**REQUIRED ACTION:** Look through the material below. Copy every line with the string "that" in it.
"""
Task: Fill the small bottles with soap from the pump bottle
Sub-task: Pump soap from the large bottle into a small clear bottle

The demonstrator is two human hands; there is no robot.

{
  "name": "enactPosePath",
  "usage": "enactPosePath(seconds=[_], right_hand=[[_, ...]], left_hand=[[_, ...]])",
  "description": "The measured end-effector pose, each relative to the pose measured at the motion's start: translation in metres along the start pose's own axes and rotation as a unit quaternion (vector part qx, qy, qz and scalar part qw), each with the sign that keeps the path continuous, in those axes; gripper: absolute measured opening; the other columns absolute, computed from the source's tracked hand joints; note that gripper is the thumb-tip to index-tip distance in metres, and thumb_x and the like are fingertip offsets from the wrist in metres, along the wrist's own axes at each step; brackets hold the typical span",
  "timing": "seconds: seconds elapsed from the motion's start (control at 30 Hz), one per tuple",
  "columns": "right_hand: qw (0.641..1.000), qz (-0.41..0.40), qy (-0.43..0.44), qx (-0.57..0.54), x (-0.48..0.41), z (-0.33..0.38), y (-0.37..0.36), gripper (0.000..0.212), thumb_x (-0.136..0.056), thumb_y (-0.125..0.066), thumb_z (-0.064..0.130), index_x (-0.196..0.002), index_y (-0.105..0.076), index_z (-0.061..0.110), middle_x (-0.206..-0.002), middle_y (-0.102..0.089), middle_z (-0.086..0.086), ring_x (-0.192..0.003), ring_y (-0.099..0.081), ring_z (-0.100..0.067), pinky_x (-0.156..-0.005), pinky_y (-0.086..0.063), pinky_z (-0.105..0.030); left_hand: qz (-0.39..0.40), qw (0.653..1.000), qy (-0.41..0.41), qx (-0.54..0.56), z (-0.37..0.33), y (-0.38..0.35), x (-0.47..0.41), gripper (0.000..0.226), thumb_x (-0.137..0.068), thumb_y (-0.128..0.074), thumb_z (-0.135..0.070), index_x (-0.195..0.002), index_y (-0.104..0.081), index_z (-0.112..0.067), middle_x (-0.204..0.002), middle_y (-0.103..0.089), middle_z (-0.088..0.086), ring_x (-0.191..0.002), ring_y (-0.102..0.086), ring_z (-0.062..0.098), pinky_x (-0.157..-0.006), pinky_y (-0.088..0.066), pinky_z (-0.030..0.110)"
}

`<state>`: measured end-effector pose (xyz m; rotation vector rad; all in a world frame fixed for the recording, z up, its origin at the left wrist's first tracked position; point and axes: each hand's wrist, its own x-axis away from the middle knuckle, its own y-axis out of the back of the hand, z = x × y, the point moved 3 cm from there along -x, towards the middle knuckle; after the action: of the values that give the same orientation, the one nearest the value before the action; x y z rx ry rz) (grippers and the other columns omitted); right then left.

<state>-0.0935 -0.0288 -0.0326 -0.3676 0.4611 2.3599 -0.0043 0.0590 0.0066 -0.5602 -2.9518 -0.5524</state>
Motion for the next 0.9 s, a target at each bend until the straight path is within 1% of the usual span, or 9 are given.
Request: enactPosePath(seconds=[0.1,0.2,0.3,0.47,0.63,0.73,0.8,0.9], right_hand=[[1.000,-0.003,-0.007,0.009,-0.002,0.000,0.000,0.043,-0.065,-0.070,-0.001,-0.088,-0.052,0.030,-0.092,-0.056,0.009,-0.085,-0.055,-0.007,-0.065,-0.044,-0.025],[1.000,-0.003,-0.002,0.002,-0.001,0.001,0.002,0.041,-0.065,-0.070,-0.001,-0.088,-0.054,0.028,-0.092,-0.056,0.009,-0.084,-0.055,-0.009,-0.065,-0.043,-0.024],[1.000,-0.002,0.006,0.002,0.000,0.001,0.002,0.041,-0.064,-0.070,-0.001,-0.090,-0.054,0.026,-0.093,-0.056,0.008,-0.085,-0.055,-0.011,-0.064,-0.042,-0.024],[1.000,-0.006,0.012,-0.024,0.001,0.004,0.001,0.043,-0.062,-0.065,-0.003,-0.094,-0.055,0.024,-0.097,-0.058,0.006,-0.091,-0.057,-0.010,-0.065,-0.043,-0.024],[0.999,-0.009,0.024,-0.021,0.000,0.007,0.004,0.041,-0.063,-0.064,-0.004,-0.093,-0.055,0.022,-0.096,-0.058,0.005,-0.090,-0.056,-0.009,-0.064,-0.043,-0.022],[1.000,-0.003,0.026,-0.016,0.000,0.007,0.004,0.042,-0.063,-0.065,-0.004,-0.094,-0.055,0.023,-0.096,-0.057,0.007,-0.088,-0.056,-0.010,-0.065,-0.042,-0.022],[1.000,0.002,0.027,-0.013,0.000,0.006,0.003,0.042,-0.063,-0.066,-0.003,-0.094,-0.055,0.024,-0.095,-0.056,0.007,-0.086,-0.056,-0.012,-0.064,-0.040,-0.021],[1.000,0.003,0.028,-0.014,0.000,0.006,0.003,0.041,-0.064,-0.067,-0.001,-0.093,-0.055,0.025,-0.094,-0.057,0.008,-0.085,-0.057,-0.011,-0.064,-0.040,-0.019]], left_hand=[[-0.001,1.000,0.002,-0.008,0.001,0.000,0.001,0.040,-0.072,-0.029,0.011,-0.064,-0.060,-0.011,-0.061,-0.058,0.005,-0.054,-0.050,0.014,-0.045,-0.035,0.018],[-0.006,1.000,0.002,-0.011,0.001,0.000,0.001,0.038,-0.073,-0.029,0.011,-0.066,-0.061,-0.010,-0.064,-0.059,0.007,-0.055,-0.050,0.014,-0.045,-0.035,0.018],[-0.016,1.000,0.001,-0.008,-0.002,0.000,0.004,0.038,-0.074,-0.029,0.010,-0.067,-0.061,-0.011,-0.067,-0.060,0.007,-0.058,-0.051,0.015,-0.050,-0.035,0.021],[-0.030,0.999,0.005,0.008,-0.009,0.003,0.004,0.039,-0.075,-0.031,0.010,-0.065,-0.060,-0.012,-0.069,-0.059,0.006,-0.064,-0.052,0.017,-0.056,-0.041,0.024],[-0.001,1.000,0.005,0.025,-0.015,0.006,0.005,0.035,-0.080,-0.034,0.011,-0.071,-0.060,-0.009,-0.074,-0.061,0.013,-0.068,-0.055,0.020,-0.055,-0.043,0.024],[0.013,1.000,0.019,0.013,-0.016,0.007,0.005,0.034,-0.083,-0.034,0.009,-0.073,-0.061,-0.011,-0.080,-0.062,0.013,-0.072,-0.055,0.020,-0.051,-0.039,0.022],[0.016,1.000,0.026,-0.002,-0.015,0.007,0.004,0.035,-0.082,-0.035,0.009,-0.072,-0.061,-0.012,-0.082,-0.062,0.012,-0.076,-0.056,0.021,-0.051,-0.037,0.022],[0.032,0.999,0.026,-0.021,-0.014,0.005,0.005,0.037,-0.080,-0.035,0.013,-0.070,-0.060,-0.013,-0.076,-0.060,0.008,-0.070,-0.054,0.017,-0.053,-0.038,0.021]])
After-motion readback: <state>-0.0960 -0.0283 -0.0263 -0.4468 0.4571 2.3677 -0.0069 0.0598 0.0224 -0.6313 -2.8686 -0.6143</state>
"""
**RESULT OF THE TASK:**
  "description": "The measured end-effector pose, each relative to the pose measured at the motion's start: translation in metres along the start pose's own axes and rotation as a unit quaternion (vector part qx, qy, qz and scalar part qw), each with the sign that keeps the path continuous, in those axes; gripper: absolute measured opening; the other columns absolute, computed from the source's tracked hand joints; note that gripper is the thumb-tip to index-tip distance in metres, and thumb_x and the like are fingertip offsets from the wrist in metres, along the wrist's own axes at each step; brackets hold the typical span",
`<state>`: measured end-effector pose (xyz m; rotation vector rad; all in a world frame fixed for the recording, z up, its origin at the left wrist's first tracked position; point and axes: each hand's wrist, its own x-axis away from the middle knuckle, its own y-axis out of the back of the hand, z = x × y, the point moved 3 cm from there along -x, towards the middle knuckle; after the action: of the values that give the same orientation, the one nearest the value before the action; x y z rx ry rz) (grippers and the other columns omitted); right then left.

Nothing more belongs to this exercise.